This exercise needs the listing below duplicated exactly.

START Supplied data

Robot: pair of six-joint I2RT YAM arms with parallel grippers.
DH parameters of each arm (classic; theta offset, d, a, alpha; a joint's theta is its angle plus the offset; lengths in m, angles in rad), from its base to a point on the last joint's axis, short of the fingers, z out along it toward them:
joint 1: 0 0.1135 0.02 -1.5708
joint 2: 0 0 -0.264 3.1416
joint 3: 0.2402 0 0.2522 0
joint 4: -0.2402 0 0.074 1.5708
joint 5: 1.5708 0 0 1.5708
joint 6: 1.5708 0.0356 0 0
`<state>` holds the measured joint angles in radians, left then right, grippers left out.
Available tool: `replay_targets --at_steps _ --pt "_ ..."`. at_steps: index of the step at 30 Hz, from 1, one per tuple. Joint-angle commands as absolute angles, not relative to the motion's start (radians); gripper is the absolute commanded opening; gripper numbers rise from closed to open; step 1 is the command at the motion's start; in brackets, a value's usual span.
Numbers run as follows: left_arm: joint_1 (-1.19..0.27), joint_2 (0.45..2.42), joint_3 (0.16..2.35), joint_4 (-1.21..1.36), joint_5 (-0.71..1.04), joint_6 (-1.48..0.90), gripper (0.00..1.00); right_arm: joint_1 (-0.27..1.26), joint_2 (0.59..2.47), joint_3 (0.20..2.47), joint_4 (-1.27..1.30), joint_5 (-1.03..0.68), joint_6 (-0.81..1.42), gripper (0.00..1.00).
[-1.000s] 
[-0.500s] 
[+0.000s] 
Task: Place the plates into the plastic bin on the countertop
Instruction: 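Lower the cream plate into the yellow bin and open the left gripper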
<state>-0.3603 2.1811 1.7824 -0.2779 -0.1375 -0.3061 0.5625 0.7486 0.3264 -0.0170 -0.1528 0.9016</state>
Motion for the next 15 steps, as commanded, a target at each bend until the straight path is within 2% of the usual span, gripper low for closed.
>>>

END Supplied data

Answer box –
Robot: pair of six-joint I2RT YAM arms with parallel grippers.
DH parameters of each arm (classic; theta offset, d, a, alpha; a joint's theta is its angle plus the offset; lengths in m, angles in rad), from its base to a point on the last joint's axis, short of the fingers, z out along it toward them:
joint 1: 0 0.1135 0.02 -1.5708
joint 2: 0 0 -0.264 3.1416
joint 3: 0.2402 0 0.2522 0
joint 4: -0.2402 0 0.074 1.5708
joint 5: 1.5708 0 0 1.5708
joint 6: 1.5708 0.0356 0 0
`<state>` holds the measured joint angles in radians, left then right, grippers left out.
Available tool: `replay_targets --at_steps _ --pt "_ ..."`. at_steps: index of the step at 30 Hz, from 1, one per tuple. Joint-angle commands as absolute angles, not relative to the motion's start (radians); gripper is the absolute commanded opening; gripper numbers rise from closed to open; step 1 is the command at the motion's start; in brackets, a value's usual span.
Numbers run as follows: left_arm: joint_1 (-1.19..0.27), joint_2 (0.45..2.42), joint_3 (0.16..2.35), joint_4 (-1.21..1.36), joint_5 (-0.71..1.04), joint_6 (-1.48..0.90), gripper (0.00..1.00); right_arm: joint_1 (-0.27..1.26), joint_2 (0.59..2.47), joint_3 (0.20..2.47), joint_4 (-1.27..1.30), joint_5 (-1.03..0.68), joint_6 (-0.81..1.42), gripper (0.00..1.00).
[-1.000s] 
[-0.500s] 
[+0.000s] 
Task: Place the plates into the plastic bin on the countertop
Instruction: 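Lower the cream plate into the yellow bin and open the left gripper
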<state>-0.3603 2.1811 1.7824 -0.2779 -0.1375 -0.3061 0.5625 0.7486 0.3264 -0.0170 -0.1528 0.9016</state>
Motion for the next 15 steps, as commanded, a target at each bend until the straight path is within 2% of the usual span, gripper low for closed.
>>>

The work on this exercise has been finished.